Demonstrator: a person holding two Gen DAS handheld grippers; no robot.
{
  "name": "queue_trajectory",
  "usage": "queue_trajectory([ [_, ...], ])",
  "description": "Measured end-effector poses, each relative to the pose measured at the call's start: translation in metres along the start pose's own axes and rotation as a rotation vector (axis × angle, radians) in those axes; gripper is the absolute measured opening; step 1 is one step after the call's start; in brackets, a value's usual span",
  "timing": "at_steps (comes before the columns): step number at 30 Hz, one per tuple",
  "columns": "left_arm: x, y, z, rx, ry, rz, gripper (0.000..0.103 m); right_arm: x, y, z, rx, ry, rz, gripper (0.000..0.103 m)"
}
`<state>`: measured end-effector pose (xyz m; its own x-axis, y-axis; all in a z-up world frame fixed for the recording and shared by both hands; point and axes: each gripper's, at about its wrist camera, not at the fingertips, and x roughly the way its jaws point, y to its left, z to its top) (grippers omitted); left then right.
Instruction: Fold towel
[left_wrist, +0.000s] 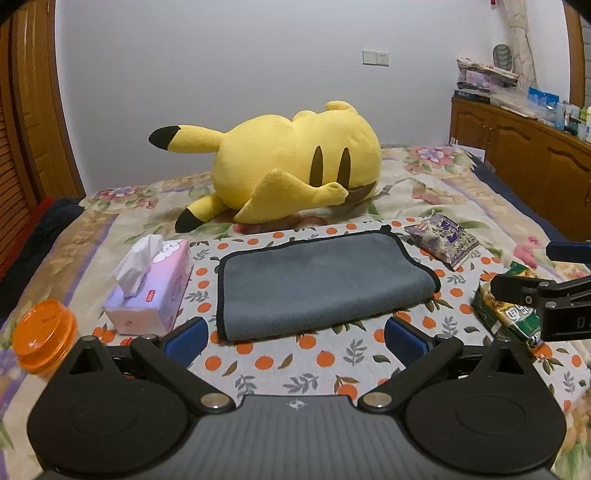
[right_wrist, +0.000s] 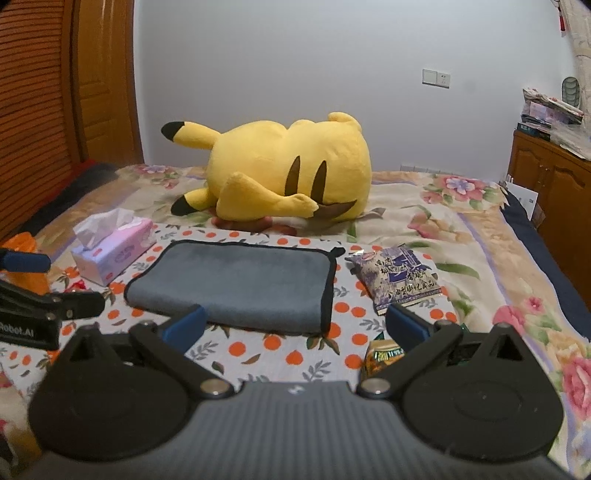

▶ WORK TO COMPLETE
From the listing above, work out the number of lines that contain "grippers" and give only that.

▶ THE COMPLETED TASK
2